Il était naturel et il a été salutaire que la rénovation des études, pour l’histoire de la philosophie, commençât, en France, par Platon, dont nous nous proposons d’examiner dans cette Revue le système, tant avec le secours des argumens et de la traduction de M. Cousin, qu’à l’aide des travaux de Schleiermacher et d’autres savans de l’Allemagne. La vive imagination du brillant traducteur de l’élève de Socrate, se plut à considérer le platonisme comme le représentant le plus illustre du spiritualisme et de la liberté du genre humain, et il en voulut même suivre, dans Proclus, le dénouement tragique. Nous croyons que, dans le cours de ses travaux, M. Cousin a modifié plusieurs de ses premières pensées, à mesure qu’il embrassait davantage l’étendue de la science, et nous mettons au nombre des témoignages de ces heureux développemens l’impulsion qu’il s’est empressé d’imprimer à l’étude du péripatétisme. M. Cousin n’est plus aujourd’hui un platonicien, mais l’historien impartial de toute la philosophie. Il prodigue ses soins à organiser l’histoire entière de la science, tant par ses propres efforts, que par ceux de ses amis et de ses élèves ; voilà une œuvre consciencieuse et forte, vraiment utile à ses contemporains et à sa renommée.

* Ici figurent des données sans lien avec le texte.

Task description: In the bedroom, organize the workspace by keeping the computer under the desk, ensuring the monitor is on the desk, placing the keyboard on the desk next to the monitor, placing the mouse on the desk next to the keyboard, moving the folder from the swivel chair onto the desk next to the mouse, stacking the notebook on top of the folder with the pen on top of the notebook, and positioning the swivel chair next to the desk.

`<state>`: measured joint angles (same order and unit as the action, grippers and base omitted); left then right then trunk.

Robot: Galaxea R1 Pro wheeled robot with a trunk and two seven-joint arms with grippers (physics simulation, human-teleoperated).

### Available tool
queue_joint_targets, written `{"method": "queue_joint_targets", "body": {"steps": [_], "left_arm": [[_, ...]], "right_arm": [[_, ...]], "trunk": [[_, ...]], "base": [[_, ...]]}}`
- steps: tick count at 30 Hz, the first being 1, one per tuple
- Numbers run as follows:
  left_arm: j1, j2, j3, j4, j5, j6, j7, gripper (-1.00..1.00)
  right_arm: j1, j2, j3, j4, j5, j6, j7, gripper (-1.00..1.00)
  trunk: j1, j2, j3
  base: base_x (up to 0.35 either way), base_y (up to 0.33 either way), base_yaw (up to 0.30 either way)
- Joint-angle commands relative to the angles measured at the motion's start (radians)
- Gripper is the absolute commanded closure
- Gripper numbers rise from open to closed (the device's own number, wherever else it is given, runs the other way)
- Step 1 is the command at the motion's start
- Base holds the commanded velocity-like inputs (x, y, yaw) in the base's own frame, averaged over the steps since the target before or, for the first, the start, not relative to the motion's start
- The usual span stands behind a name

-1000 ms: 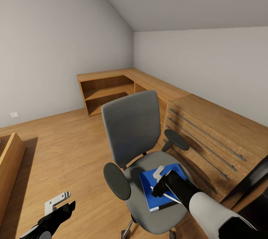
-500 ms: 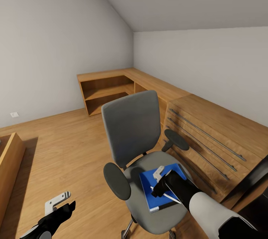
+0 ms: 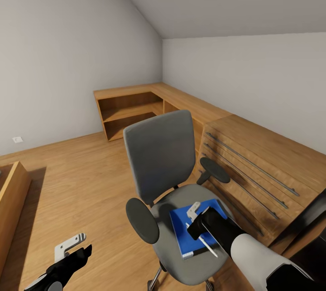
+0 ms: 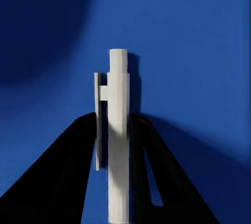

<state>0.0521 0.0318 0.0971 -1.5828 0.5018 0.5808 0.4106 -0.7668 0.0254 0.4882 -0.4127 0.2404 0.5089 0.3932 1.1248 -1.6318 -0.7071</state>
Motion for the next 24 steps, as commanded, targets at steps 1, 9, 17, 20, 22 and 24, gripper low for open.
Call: {"method": "queue_joint_targets", "body": {"steps": [1,9,17,20,22,24], "left_arm": [[0.0,0.0,0.0,-0.002,0.011,0.002,0.009,-1.0],[0.0,0.0,0.0,-0.002,0.011,0.002,0.009,-1.0],[0.0,0.0,0.0,-0.002,0.011,0.001,0.008,-1.0],[0.0,0.0,0.0,-0.002,0.011,0.001,0.008,-1.0],[0.0,0.0,0.0,-0.002,0.011,0.001,0.008,-1.0],[0.0,0.0,0.0,-0.002,0.011,0.001,0.008,-1.0]], "right_arm": [[0.0,0.0,0.002,-0.001,0.008,0.004,0.006,1.0],[-0.001,-0.003,0.001,-0.003,0.008,0.003,0.006,1.0],[-0.001,-0.004,0.001,-0.003,0.008,0.003,0.006,1.0],[-0.001,-0.004,0.001,-0.003,0.008,0.003,0.006,1.0],[0.0,-0.004,0.001,-0.003,0.008,0.003,0.006,1.0],[-0.001,-0.004,0.001,-0.003,0.008,0.003,0.006,1.0]], "trunk": [[0.0,0.0,-0.001],[0.0,0.0,-0.001],[0.0,0.0,-0.001],[-0.011,0.021,0.009],[-0.019,0.035,0.015],[-0.027,0.049,0.021]], "base": [[0.0,0.0,0.0],[0.0,0.0,0.0],[0.0,0.0,0.0],[0.0,0.0,0.0],[0.0,0.0,0.0],[0.0,0.0,0.0]]}}
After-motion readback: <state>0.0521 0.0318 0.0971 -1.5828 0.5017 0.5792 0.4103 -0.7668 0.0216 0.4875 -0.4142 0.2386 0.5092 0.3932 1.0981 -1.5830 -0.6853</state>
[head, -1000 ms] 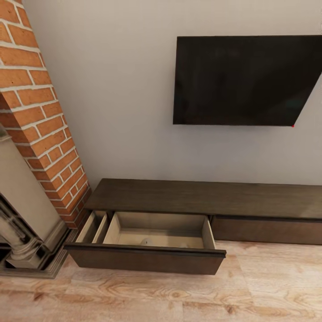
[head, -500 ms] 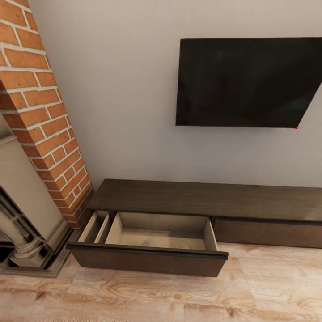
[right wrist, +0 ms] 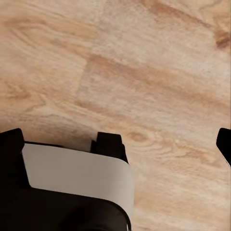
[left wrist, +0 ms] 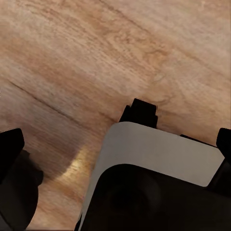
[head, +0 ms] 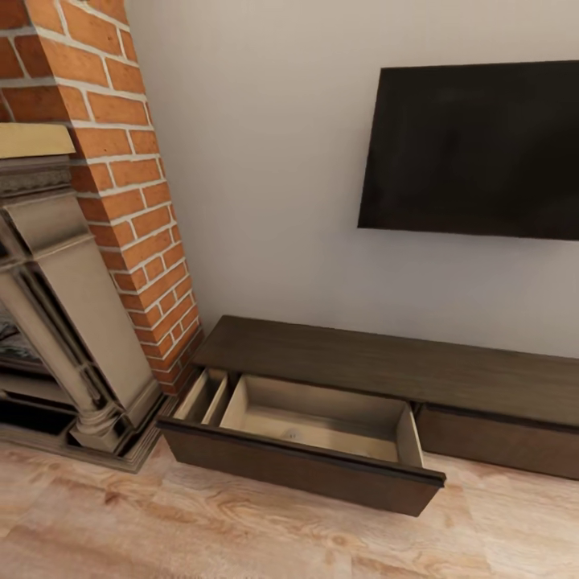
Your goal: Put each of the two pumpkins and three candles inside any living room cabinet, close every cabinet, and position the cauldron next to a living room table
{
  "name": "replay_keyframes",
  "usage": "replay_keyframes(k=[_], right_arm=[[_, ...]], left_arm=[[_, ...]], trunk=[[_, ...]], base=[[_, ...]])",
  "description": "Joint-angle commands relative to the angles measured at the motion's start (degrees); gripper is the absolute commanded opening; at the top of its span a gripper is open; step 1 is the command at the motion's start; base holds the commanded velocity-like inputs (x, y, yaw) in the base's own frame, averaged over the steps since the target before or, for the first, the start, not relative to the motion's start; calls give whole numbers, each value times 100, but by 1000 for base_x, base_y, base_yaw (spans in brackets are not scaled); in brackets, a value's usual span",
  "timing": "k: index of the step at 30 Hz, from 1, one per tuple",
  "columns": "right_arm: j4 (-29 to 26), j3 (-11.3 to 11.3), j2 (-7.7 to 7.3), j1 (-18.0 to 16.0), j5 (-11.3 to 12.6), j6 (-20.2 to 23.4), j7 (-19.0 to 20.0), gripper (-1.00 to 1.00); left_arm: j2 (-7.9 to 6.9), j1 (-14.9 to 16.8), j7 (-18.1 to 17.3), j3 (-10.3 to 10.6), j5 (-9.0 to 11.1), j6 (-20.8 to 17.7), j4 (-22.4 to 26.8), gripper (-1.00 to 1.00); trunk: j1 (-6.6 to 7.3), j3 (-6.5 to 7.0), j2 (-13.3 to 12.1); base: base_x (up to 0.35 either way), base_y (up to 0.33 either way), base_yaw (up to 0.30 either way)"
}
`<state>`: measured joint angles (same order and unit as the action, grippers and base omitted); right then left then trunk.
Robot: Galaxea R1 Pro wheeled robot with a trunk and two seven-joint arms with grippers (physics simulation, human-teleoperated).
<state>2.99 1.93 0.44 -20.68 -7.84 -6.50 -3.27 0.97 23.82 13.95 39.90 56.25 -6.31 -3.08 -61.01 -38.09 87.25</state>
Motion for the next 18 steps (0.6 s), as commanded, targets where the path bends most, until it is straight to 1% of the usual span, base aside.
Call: replay_keyframes(k=[1, 7, 18], right_arm=[[0, 0, 0, -2, 0, 0, -11, 100], [0, 0, 0, -1, 3, 0, -171, 100], [-4, 0, 0, -1, 2, 0, -196, 100]], left_arm=[[0, 0, -1, 0, 0, -1, 0, 100], [0, 0, -3, 0, 0, 1, 0, 100], [0, 0, -6, 0, 0, 0, 0, 100]], trunk=[[0, -1, 0], [0, -21, 0], [0, -66, 0]], base=[[0, 0, 288], [0, 0, 286], [0, 0, 284]])
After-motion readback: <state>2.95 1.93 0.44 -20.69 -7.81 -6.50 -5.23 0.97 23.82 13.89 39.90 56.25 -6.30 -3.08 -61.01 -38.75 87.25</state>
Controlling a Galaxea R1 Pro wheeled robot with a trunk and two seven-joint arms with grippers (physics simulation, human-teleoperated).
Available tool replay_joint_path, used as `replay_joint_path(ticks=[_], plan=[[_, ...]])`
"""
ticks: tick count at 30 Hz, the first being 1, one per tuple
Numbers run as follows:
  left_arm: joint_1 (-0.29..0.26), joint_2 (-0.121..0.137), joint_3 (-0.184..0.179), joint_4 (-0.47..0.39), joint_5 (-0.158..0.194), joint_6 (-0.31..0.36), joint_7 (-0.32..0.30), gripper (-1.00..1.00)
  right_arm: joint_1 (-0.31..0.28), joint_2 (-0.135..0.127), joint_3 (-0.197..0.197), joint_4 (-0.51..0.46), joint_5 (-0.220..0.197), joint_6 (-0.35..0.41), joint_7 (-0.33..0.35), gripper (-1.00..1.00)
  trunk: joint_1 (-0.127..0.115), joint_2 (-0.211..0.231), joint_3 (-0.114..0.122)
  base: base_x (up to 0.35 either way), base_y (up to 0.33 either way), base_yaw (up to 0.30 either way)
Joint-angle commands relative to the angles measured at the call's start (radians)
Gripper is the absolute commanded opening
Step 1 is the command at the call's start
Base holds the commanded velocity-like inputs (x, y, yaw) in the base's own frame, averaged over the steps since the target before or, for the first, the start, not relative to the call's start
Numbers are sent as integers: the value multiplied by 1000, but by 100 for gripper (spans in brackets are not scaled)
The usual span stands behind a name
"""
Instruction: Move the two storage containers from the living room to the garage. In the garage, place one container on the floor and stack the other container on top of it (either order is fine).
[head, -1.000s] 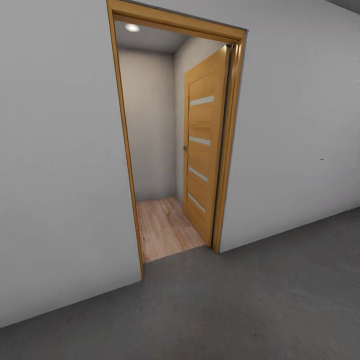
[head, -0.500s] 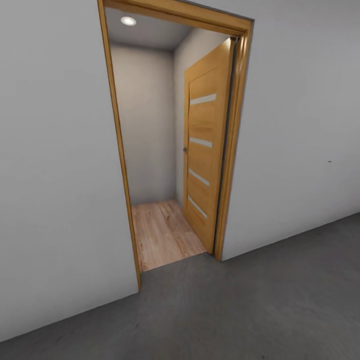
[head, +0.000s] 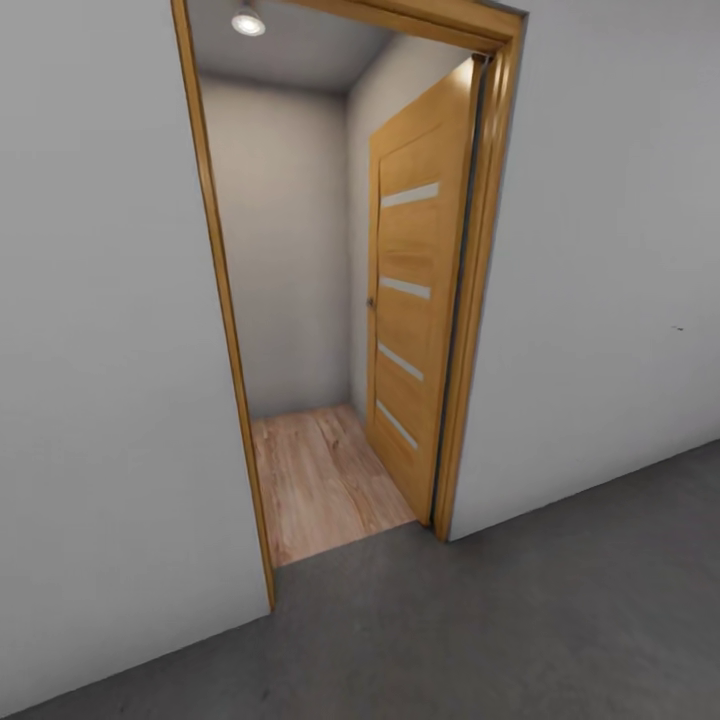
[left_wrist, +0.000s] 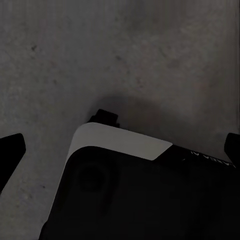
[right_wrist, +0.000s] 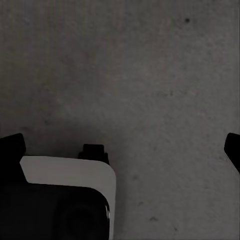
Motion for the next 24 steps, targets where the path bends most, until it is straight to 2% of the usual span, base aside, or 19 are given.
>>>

Nous avons esquissé l’an dernier les circonstances historiques au milieu desquelles vécut Aristote, l’ensemble de ses œuvres, et nous avons insisté sur la valeur de ses travaux politiques[1]. Aujourd’hui sa métaphysique et sa logique nous occuperont. Ce n’est pas chose vaine et légère que de sonder les pensées les plus intimes de ce grand homme dont la tradition commence la philosophie moderne, après l’incorporation du platonisme dans la théologie chrétienne. Puis Aristote ne fut pas seulement le docteur de l’église de Jésus-Christ, mais aussi des sectateurs de Mahomet : non-seulement on enseigna sa philosophie à Oxford, à Cologne, à Paris, mais à Damas, à Bagdad, à Cordoue, à Séville. Pendant que, dans l’Inde et dans la Chine, la religion et la philosophie restaient confondues ensemble, Aristote était reconnu pour maître de la pensée et du raisonnement par les deux religions unitaires et déistes qui ont la même origine historique, car toutes deux vont se perdre dans le sein d’Abraham le Chaldéen.

  1. Revue des Deux Mondes du 15 août 1837, tom. IX, pag. 585, Politique d’Aristote.